§ **SOURCE DATA**:
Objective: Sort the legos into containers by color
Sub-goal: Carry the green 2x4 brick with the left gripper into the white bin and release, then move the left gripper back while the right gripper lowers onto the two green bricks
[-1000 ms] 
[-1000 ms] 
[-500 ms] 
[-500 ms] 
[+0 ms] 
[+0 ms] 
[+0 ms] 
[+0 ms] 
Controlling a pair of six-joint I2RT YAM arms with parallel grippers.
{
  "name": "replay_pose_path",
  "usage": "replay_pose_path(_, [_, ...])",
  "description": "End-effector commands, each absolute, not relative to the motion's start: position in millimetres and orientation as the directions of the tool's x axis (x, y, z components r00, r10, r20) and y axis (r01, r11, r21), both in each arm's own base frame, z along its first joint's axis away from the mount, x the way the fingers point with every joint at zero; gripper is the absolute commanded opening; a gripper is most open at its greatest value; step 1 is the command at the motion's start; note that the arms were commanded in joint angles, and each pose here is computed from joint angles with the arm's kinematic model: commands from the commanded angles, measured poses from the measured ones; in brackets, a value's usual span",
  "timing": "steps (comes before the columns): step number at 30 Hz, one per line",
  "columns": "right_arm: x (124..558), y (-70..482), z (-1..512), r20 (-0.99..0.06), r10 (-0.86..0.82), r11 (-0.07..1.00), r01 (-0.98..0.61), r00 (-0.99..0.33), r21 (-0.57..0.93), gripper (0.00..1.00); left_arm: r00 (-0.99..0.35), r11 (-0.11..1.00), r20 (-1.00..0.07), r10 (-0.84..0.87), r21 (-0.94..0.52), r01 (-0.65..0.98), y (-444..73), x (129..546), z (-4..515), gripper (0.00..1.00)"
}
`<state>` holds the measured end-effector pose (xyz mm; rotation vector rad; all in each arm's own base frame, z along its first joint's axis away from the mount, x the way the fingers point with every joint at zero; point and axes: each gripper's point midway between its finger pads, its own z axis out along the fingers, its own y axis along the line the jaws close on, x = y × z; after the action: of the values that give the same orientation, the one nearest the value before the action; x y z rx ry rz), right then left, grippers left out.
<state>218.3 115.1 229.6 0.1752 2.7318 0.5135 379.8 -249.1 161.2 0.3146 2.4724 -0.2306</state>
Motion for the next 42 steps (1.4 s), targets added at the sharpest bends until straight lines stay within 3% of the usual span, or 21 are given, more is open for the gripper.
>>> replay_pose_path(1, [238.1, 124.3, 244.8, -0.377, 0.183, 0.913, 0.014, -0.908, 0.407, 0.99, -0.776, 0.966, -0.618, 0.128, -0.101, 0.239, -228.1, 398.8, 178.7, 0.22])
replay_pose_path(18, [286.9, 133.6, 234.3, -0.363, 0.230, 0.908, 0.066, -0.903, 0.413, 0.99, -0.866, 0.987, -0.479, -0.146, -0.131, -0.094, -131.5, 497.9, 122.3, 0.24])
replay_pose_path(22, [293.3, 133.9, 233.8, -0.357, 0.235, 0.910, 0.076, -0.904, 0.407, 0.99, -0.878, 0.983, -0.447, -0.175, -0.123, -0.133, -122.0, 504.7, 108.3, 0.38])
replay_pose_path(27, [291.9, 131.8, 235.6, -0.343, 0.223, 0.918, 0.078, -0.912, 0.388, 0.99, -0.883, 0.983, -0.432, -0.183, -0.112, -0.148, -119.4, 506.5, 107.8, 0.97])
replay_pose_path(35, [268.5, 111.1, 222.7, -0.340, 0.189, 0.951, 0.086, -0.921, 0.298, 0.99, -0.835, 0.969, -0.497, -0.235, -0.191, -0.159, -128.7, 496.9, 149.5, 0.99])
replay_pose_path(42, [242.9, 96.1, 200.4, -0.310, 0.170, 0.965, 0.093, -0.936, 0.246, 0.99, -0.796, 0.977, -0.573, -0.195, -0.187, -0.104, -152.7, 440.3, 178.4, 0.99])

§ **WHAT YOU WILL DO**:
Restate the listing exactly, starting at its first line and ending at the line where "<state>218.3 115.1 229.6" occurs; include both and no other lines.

§ **RESULT FOR THIS TASK**:
Objective: Sort the legos into containers by color
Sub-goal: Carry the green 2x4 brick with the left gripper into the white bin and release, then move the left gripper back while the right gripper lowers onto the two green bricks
[-1000 ms] 
[-1000 ms] 
[-500 ms] 
[-500 ms] 
[+0 ms] 
[+0 ms] 
[+0 ms] 
[+0 ms] 
Controlling a pair of six-joint I2RT YAM arms with parallel grippers.
{
  "name": "replay_pose_path",
  "usage": "replay_pose_path(_, [_, ...])",
  "description": "End-effector commands, each absolute, not relative to the motion's start: position in millimetres and orientation as the directions of the tool's x axis (x, y, z components r00, r10, r20) and y axis (r01, r11, r21), both in each arm's own base frame, z along its first joint's axis away from the mount, x the way the fingers point with every joint at zero; gripper is the absolute commanded opening; a gripper is most open at its greatest value; step 1 is the command at the motion's start; note that the arms were commanded in joint angles, and each pose here is computed from joint angles with the arm's kinematic model: commands from the commanded angles, measured poses from the measured ones; in brackets, a value's usual span",
  "timing": "steps (comes before the columns): step number at 30 Hz, one per line",
  "columns": "right_arm: x (124..558), y (-70..482), z (-1..512), r20 (-0.99..0.06), r10 (-0.86..0.82), r11 (-0.07..1.00), r01 (-0.98..0.61), r00 (-0.99..0.33), r21 (-0.57..0.93), gripper (0.00..1.00); left_arm: r00 (-0.99..0.35), r11 (-0.11..1.00), r20 (-1.00..0.07), r10 (-0.84..0.87), r21 (-0.94..0.52), r01 (-0.65..0.98), y (-444..73), x (129..546), z (-4..515), gripper (0.00..1.00)"
}
`<state>` holds the measured end-effector pose (xyz mm; rotation vector rad; all in each arm's own base frame, z along its first joint's axis away from the mount, x the way the fingers point with every joint at zero; point and axes: each gripper's point midway between its finger pads, its own z axis out along the fingers, its own y axis along the line the jaws close on, x = y × z; after the action: of the values that give the same orientation, the one nearest the value before the action; x y z rx ry rz), right then left, grippers left out.
<state>218.3 115.1 229.6 0.1752 2.7318 0.5135 379.8 -249.1 161.2 0.3146 2.4724 -0.2306</state>

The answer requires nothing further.